I'm working in AWS security but now I'm stepping into the Azure world due to a vacancy at my company. I'm curious about how development teams in your organizations are creating custom roles in Azure. Specifically, I'm looking for best practices or sane approaches to do this. For instance, if I need my application to read data from storage account 1, send messages to a service bus queue, and trigger a specific function, how should I go about developing tailored IAM roles? In AWS, IAM roles are local to the subscription, allowing flexible development and testing, but Azure's global IAM tied to Entra seems to complicate things.
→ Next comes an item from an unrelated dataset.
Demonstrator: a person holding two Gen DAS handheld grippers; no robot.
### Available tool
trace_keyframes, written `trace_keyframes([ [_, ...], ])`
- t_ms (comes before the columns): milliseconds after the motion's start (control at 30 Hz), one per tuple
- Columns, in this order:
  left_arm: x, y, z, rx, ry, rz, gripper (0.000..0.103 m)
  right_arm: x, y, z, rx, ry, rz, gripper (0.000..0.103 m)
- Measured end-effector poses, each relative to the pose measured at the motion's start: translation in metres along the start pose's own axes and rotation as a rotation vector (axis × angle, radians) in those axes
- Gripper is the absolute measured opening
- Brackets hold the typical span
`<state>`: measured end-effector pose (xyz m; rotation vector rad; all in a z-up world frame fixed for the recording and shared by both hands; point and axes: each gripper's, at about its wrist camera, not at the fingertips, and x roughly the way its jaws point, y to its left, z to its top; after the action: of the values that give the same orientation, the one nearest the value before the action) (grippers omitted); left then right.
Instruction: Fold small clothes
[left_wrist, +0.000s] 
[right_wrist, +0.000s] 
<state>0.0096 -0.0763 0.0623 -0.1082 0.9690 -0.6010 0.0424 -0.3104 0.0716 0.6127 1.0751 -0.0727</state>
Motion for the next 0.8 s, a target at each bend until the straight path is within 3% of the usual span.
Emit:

I want to avoid using overprovisioned managed roles and would appreciate any tips or experiences on how teams manage this process effectively.

1 Answer

Answered By CloudKnight75 On

In Azure, RBAC roles can be scoped at various levels: individual resources, resource groups, subscriptions, or management groups, with permissions inheriting from higher levels. Custom roles are generally a last resort since built-in RBAC is preferred. To follow the least privilege principle, consider granting access at the specific resource level using system-managed or user-assigned identities. Each application can either use multiple identities for service-to-service access or a single user-assigned identity. However, keep in mind that Azure limits the number of RBAC assignments per subscription, so this might not be as straightforward as in AWS, especially regarding resource groups' significance which differs between the platforms. Teams transitioning from AWS might find it tricky to adapt to this structure.

QueryMaster88 -

Don't you think that might lead teams to give contributor or admin permissions at the resource group level? How can we ensure access is scoped down to individual resources instead?